Exercise aim
Here are some entries. Print them exactly as they are.

Data extracts
--

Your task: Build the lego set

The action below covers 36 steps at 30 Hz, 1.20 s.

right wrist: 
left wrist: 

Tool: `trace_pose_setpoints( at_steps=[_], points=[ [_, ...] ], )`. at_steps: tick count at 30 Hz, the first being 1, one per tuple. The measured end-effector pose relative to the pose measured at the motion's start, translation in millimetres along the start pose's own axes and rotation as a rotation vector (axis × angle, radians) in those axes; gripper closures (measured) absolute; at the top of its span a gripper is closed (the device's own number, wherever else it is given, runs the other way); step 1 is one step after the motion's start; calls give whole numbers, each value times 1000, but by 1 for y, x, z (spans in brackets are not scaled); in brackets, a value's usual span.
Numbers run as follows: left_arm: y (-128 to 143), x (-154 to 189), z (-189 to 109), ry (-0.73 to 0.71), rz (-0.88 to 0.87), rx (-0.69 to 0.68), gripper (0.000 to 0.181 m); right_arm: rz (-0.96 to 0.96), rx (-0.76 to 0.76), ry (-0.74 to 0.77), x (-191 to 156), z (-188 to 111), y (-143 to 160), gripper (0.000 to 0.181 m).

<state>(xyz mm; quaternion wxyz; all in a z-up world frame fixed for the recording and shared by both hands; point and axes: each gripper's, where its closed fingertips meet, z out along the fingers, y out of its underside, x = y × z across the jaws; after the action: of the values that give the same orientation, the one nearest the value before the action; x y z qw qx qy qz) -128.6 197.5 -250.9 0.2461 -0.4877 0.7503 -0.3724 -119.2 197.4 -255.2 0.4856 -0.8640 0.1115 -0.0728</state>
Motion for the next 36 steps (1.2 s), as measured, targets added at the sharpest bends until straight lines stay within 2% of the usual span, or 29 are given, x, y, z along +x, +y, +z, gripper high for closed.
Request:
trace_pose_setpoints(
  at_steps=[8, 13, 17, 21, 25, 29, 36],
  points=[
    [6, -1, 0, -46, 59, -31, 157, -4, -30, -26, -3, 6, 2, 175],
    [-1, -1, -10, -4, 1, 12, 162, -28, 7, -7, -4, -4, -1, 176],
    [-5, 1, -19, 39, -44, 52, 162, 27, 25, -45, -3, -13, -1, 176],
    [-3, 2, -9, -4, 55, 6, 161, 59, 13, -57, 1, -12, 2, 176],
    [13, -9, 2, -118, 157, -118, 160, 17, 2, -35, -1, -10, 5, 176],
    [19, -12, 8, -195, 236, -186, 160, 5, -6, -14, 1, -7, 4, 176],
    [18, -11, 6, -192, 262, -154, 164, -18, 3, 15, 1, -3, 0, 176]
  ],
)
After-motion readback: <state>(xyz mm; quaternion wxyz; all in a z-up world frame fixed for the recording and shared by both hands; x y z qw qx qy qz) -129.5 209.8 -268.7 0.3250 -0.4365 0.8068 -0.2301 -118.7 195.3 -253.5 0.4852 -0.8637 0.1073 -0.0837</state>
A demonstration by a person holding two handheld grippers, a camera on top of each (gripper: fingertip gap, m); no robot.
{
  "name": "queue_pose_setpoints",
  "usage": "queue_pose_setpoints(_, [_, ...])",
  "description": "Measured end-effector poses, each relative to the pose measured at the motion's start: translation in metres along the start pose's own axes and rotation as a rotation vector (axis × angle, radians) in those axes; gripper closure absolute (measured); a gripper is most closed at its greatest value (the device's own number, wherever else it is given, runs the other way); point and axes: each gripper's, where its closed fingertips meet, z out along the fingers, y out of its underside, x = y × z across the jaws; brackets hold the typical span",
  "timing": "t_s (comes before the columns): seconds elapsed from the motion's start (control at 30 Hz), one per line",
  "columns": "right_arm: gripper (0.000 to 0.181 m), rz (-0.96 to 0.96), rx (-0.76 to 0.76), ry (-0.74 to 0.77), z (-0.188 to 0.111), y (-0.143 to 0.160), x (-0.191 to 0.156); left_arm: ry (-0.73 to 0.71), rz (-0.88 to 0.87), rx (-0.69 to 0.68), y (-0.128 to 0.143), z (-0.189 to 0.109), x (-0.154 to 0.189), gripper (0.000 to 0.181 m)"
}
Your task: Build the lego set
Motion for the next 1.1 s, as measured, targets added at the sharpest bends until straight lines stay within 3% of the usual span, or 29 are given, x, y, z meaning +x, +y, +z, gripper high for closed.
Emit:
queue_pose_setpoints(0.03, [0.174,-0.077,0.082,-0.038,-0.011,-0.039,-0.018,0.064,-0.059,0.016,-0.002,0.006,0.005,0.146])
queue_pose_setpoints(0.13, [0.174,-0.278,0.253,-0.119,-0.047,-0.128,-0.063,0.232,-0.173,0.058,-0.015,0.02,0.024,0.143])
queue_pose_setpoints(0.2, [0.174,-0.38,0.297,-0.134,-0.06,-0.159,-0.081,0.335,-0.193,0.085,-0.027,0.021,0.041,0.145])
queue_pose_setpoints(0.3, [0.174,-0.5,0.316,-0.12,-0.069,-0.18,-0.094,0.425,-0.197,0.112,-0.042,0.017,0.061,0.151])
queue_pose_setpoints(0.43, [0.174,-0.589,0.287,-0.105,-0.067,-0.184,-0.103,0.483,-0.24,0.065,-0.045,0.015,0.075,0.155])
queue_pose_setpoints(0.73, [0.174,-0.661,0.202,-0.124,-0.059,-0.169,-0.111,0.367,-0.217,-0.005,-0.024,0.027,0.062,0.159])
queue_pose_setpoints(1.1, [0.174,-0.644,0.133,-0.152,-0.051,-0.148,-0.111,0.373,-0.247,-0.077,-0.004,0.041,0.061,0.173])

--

Task answer
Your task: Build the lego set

The action below covers 36 steps at 30 Hz, 1.20 s.

right wrist: 
left wrist: 

Tool: `trace_pose_setpoints( at_steps=[_], points=[ [_, ...] ], )`. at_steps: tick count at 30 Hz, the first being 1, one per tuple. The measured end-effector pose relative to the pose measured at the motion's start, translation in millimetres along the start pose's own axes and rotation as a rotation vector (axis × angle, radians) in those axes; gripper closures (measured) absolute; at the top of its span a gripper is closed (the device's own number, wherever else it is given, runs the other way); step 1 is one step after the motion's start; calls give whole numbers, each value times 1000, but by 1 for y, x, z (spans in brackets are not scaled); in brackets, a value's usual span.
Numbers run as follows: left_arm: y (-128 to 143), x (-154 to 189), z (-189 to 109), ry (-0.73 to 0.71), rz (-0.88 to 0.87), rx (-0.69 to 0.68), gripper (0.000 to 0.181 m); right_arm: rz (-0.96 to 0.96), rx (-0.76 to 0.76), ry (-0.74 to 0.77), x (-191 to 156), z (-188 to 111), y (-143 to 160), gripper (0.000 to 0.181 m).

<state>(xyz mm; quaternion wxyz; all in a z-up world frame fixed for the recording and shared by both hands; point and axes: each gripper's, where its closed fingertips meet, z out along the fingers, y out of its underside, x = y × z across the jaws; after the action: of the values that give the same orientation, the one nearest the value before the action; x y z qw qx qy qz) -128.6 197.5 -250.9 0.2461 -0.4877 0.7503 -0.3724 -119.2 197.4 -255.2 0.4856 -0.8640 0.1115 -0.0728</state>
Motion for the next 36 steps (1.2 s), as measured, targets added at the sharpest bends until straight lines stay within 2% of the usual span, or 29 are given, x, y, z along +x, +y, +z, gripper high for closed.
Request:
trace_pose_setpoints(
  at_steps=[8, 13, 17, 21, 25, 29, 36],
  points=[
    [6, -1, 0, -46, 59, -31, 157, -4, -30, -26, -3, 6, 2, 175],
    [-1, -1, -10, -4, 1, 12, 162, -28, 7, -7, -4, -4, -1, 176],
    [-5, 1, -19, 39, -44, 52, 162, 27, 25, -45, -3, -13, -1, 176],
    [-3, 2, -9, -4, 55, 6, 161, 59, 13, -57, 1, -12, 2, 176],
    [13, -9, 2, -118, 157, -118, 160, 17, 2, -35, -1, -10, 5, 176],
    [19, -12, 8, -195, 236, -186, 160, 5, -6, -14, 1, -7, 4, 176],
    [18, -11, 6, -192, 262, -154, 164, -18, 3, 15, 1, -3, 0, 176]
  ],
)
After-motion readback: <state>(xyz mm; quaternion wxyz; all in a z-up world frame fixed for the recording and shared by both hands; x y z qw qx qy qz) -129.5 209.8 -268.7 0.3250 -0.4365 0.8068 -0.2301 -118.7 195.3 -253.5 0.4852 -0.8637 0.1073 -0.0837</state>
A demonstration by a person holding two handheld grippers, a camera on top of each (gripper: fingertip gap, m); no robot.
{
  "name": "queue_pose_setpoints",
  "usage": "queue_pose_setpoints(_, [_, ...])",
  "description": "Measured end-effector poses, each relative to the pose measured at the motion's start: translation in metres along the start pose's own axes and rotation as a rotation vector (axis × angle, radians) in those axes; gripper closure absolute (measured); a gripper is most closed at its greatest value (the device's own number, wherever else it is given, runs the other way); point and axes: each gripper's, where its closed fingertips meet, z out along the fingers, y out of its underside, x = y × z across the jaws; brackets hold the typical span",
  "timing": "t_s (comes before the columns): seconds elapsed from the motion's start (control at 30 Hz), one per line",
  "columns": "right_arm: gripper (0.000 to 0.181 m), rz (-0.96 to 0.96), rx (-0.76 to 0.76), ry (-0.74 to 0.77), z (-0.188 to 0.111), y (-0.143 to 0.160), x (-0.191 to 0.156); left_arm: ry (-0.73 to 0.71), rz (-0.88 to 0.87), rx (-0.69 to 0.68), y (-0.128 to 0.143), z (-0.189 to 0.109), x (-0.154 to 0.189), gripper (0.000 to 0.181 m)"
}
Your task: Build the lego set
Motion for the next 1.1 s, as measured, targets added at the sharpest bends until straight lines stay within 3% of the usual span, or 29 are given, x, y, z meaning +x, +y, +z, gripper high for closed.
Emit:
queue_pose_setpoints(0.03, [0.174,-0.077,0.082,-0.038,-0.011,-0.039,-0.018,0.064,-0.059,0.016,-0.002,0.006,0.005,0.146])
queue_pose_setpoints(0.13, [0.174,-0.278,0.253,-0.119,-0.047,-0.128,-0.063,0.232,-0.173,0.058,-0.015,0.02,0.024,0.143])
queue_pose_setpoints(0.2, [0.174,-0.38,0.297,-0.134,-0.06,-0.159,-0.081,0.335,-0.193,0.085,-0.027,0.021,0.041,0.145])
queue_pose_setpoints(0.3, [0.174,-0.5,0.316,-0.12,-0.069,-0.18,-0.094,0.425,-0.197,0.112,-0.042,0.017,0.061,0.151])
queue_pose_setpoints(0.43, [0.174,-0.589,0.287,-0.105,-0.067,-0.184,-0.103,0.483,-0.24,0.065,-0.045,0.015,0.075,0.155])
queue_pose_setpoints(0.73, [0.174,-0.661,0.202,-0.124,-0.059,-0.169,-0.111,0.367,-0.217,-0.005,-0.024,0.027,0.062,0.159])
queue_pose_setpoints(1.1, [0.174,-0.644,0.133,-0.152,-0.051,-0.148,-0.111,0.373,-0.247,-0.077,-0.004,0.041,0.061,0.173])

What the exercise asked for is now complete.